__What is needed__: Retype, word for word, every line of the records below starting at the one that contains "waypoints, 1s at" and ending at the one that contains "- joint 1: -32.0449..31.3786"; include both of those lines and nothing more.

__Data section__:
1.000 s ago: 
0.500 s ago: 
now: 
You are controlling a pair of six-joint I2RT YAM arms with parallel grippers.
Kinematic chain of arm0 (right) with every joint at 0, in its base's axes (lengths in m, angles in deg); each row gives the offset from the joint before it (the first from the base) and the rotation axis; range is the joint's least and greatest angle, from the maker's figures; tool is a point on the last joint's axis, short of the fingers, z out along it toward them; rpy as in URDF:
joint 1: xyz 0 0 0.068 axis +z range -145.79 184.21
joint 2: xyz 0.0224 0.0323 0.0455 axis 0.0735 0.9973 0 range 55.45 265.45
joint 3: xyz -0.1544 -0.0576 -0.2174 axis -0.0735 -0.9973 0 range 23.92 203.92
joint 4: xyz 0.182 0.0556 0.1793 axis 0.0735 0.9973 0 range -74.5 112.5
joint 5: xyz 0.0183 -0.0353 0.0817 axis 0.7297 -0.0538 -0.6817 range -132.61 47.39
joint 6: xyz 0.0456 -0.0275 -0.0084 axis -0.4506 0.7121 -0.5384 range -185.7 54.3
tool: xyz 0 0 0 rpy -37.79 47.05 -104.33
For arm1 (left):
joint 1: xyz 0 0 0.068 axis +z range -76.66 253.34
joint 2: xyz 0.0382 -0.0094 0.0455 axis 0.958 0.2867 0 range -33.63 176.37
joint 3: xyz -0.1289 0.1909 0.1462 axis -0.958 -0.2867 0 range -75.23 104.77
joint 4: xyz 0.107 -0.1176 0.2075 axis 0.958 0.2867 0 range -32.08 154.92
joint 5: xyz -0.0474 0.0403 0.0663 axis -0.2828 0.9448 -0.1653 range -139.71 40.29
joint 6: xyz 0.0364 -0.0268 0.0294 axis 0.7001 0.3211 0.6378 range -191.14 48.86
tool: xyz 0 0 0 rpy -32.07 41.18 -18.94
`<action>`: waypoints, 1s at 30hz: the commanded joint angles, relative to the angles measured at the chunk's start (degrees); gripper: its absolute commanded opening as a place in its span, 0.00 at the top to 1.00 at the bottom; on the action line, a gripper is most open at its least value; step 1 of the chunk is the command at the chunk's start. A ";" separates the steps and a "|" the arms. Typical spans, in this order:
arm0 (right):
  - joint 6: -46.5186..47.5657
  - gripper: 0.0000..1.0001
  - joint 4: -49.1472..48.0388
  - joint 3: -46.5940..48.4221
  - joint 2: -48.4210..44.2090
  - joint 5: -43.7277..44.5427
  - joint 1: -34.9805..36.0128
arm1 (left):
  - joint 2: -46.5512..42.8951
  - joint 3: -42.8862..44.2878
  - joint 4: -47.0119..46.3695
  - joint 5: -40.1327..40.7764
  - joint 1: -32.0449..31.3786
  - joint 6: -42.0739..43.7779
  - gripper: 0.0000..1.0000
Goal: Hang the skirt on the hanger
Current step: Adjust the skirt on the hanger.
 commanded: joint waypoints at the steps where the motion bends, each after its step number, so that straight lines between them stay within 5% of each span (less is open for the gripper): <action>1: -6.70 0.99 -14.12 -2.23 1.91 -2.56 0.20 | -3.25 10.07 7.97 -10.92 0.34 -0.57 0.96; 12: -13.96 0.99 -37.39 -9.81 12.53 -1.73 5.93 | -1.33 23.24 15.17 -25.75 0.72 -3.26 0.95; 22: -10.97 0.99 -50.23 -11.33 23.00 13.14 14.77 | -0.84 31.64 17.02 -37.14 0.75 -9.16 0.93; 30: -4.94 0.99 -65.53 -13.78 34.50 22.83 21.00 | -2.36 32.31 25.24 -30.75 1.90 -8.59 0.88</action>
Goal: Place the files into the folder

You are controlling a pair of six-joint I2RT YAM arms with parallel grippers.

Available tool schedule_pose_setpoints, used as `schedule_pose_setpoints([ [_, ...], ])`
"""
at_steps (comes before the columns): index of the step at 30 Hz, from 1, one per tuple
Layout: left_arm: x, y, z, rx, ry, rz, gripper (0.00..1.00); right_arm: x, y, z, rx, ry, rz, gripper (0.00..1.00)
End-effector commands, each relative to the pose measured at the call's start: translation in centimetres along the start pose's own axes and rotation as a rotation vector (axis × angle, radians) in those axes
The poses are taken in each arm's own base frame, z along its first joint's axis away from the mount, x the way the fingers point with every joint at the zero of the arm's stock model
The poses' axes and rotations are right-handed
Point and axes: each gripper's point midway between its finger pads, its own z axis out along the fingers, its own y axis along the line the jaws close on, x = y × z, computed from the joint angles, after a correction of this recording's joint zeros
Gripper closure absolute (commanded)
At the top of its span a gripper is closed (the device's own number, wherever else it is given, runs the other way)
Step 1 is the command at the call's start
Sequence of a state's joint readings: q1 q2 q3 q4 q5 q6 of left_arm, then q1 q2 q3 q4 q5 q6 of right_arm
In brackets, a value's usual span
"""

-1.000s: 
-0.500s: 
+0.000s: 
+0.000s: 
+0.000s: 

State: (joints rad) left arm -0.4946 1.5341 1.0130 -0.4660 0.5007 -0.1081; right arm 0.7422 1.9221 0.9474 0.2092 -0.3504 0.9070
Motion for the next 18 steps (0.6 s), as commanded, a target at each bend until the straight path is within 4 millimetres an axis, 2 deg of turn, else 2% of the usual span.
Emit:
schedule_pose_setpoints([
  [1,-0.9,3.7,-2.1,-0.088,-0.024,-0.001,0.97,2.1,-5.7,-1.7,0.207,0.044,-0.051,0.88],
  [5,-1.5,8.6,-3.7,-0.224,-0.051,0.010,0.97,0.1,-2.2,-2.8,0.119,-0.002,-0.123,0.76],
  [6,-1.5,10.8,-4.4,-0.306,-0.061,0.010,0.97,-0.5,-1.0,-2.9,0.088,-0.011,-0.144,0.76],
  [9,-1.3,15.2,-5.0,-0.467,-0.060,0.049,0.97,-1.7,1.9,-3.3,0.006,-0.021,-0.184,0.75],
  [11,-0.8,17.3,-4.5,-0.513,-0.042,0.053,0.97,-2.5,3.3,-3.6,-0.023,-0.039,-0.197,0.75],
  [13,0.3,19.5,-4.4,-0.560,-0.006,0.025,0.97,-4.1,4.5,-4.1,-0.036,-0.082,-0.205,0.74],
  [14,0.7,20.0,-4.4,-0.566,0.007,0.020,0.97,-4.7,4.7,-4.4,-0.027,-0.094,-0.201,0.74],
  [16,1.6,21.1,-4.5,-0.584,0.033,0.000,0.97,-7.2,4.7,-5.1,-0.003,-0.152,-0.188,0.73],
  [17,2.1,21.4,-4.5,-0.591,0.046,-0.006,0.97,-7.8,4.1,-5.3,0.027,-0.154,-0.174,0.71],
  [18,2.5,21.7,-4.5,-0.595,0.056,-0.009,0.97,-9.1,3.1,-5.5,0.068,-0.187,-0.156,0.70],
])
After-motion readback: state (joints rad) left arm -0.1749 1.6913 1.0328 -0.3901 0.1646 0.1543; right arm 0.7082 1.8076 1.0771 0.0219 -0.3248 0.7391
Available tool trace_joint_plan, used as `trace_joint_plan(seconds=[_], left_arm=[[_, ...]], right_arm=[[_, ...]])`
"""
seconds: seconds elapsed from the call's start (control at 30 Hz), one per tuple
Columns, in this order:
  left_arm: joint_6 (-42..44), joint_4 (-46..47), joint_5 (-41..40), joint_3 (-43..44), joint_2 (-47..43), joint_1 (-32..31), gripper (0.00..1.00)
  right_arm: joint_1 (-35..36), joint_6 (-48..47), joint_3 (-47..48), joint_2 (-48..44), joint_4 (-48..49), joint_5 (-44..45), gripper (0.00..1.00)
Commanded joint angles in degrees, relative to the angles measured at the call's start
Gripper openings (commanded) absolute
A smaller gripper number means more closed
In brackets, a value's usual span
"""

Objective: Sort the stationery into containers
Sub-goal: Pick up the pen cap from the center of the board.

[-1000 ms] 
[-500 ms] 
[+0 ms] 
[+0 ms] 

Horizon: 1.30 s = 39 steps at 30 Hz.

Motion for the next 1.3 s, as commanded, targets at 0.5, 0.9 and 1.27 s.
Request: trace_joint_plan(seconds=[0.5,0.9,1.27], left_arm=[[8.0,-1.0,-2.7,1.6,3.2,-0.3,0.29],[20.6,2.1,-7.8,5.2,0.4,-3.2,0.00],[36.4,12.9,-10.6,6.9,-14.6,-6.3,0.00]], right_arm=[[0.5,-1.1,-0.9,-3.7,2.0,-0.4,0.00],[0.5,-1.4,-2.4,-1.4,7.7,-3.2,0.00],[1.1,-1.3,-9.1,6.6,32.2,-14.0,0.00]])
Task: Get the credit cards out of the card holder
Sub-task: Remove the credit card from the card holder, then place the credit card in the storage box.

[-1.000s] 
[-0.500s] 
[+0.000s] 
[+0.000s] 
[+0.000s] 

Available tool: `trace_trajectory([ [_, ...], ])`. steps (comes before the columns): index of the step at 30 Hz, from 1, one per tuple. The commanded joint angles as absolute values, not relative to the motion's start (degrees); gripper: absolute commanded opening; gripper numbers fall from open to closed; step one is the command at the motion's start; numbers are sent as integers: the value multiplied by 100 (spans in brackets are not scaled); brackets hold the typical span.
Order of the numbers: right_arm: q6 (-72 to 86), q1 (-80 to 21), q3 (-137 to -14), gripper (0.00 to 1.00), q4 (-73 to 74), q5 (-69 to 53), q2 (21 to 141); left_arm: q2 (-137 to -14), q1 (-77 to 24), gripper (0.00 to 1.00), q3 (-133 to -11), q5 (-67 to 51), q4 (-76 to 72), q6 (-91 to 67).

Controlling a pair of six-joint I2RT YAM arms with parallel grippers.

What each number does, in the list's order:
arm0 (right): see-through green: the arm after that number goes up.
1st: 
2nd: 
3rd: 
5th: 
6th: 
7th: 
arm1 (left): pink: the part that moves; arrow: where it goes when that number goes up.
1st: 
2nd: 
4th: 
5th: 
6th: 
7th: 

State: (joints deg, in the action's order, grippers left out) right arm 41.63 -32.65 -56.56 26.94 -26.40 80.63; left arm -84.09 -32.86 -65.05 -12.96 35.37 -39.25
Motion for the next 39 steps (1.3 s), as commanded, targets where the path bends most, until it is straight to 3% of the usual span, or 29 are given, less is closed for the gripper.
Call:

__Task answer__:
`<action>`: waypoints, 1s at 30hz: the commanded joint angles, relative to the angles measured at the chunk's start (degrees); gripper: its absolute commanded opening as a place in its span, 0.00 at the top to 1.00 at the bottom; on the action line, a gripper is most open at its least value; step 1 of the chunk is the command at the chunk's start. A ";" separates the steps and a "|" the arms. Typical spans, in this order:
arm0 (right):
  - joint 6: -46.5186..47.5657
  - gripper: 0.0000..1.0001
  - joint 4: -49.1472..48.0388
  - joint 3: -46.5940..48.4221
  - joint 2: -48.4210..44.2090
  - joint 5: -43.7277..44.5427
  - joint 1: -34.9805..36.0128
arm1 (left):
  - joint 2: -46.5512..42.8951
  - joint 3: -42.8862..44.2878
  - joint 4: -47.0119..46.3695
  - joint 5: -40.1327..40.7764
  - joint 1: -32.0449..31.3786

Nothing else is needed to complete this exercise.